Wednesday, January 4, 2012

Mocha Green Smoothie

Hello again!  

A lot of things have been happening in my life to keep me busy.  I was attending classes online to get my degree in nutrition science and now have six classes left until I am finished.  I worked hard on my classes until October when I took a break to concentrate on staying healthy during my pregnancy!  I spent four months being very ill and hardly keeping any food in my body, then around week 20 of my pregnancy I felt much better!  

Since then I have been renovating my house, travelling and taking care of my three year old and trying to keep healthy during the holiday season while wanting to eat EVERYTHING I SEE!  

I have continued to work on developing new recipes these last many months, but I have failed to post them here.  Instead they usually end up on my facebook profile for my friends to see.

But, today I made a wonderful smoothie that I couldn't keep from posting.  The sad thing is that I forgot to take a pic before I downed the entire two servings. It was that good!!!  So, here is a pic of the empty cup. :)

Here are the ingredients!

1/2 c. skim milk
1/2 c. fat free cottage cheese
1 c. decaf coffee (cooled down)
2 Tbsp. Hershey Chocolate Syrup with Calcium
1 c. of ice
1 frozen banana
2 tsp. of flax meal
1 tsp. of bee pollen
1 small handful of fresh spinach (close to a cup)

Put in the blender and mix!

This smoothie is surprisingly amazing.  While I do not feel that the coffee and chocolate are really healthful items, they do function as great vehicles for taking in some wonderful nutrients found in the rest of this smoothie.

This recipe makes two ample sized servings.
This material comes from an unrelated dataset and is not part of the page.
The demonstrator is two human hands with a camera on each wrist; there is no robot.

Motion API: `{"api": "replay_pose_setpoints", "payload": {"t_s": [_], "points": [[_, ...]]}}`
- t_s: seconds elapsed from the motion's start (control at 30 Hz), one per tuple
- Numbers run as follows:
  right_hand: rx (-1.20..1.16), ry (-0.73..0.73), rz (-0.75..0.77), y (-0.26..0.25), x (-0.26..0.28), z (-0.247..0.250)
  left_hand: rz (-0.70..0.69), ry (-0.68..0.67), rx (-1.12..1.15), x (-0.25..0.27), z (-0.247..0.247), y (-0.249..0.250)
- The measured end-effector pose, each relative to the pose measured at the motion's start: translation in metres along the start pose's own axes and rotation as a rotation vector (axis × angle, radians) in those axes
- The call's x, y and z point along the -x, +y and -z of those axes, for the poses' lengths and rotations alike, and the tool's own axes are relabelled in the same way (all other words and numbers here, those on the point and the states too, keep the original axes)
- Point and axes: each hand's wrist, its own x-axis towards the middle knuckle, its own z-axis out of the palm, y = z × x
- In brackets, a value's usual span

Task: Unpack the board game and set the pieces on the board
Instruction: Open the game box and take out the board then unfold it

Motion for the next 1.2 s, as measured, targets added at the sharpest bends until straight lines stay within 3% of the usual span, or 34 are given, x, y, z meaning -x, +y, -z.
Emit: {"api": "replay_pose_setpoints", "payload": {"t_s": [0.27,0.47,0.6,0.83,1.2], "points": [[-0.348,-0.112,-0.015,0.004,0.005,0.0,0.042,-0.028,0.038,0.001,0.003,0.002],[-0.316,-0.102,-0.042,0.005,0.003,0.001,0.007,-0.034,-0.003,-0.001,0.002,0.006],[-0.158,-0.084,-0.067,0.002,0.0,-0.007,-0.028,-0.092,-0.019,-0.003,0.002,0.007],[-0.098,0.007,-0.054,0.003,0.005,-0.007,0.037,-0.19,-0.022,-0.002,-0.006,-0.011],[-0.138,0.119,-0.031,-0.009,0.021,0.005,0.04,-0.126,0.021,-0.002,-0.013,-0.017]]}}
Here is some nutritional breakdown for two servings:
Click on the graphics to enlarge them.

Here is some additional information regarding some of the ingredients.

Bee Pollen:
"Bee pollen is a nutritional source for drone bees. It has been described as “nature's perfect food” and is a highly concentrated food source containing a complex supply of quality nutrients. A number of traditional Chinese herbal formulas contain bee pollen. It is rich in vitamins, minerals, trace elements, enzymes, and amino acids, and contains approximately 30% protein, 55% carbohydrate, 1% to 2% fat, and 3% minerals and trace vitamins. Vitamin C concentrations of 3.6% to 5.9% have also been found in some samples. Promotional literature lists up to 100 vitamins, minerals, enzymes, amino acids, antioxidants, and other identified compounds. However, the physiologic importance of many of these components is poorly understood. Bee pollen preparations often contain mixtures of pollens from diverse types of plants that vary with geographic origin."


Flax Meal:
"Flax contains several disease-fighting compounds, primarily the omega-3 fatty acid, alpha-linolenic acid (ALA), fiber, and lignans. Flaxseed is one of the richest sources of ALA, a polyunsaturated fat that offers unique heart health benefits. Flax is an excellent source of both soluble and insoluble fiber, providing three grams of fiber per tablespoon. Flax also is packed full of lignans, natural cancer-preventative phytonutrients. Flax also is full of vital vitamins and minerals such as folate, vitamin E, vitamin B-6, copper, zinc, magnesium, and (dry ounce for ounce) more potassium than seven bananas. Flax has been shown to help prevent heart disease and lower its risk factors, reduce symptoms of inflammatory disorders, protect against cancer, reduce cholesterol, and even ease the effects of Type 2 diabetes. Learn more about the health benefits of flax and make it an important part of your daily diet."


"Among the World's Healthiest vegetables, spinach comes out at the top of our ranking list for nutrient richness. Rich in vitamins and minerals, it is also concentrated in health-promoting phytonutrients such as carotenoids (beta-carotene, lutein, and zeaxanthin) and flavonoids to provide you with powerful antioxidant protection."


Cottage Cheese:
"ne serving of cottage cheese is a good source of riboflavin with 0.2 mg, or 11 percent DV. It also contains 0.5mcg, or 8 percent DV, of vitamin B12 and 0.6mg, or 6 percent DV of pantothenic acid. Other vitamins include vitamin A at 3 percent DV, thiamin at 2 percent DV, vitamin B6 at 3 percent DV and folate at 3 percent DV. . . Cottage cheese contains 180mg, or 18 percent DV, of phosphorus; 11mcg, or 16 percent DV of selenium; and 68mg of calcium. Other minerals include magnesium, potassium, zinc and copper . . . Cottage cheese is a very good source of protein with 14g in one serving."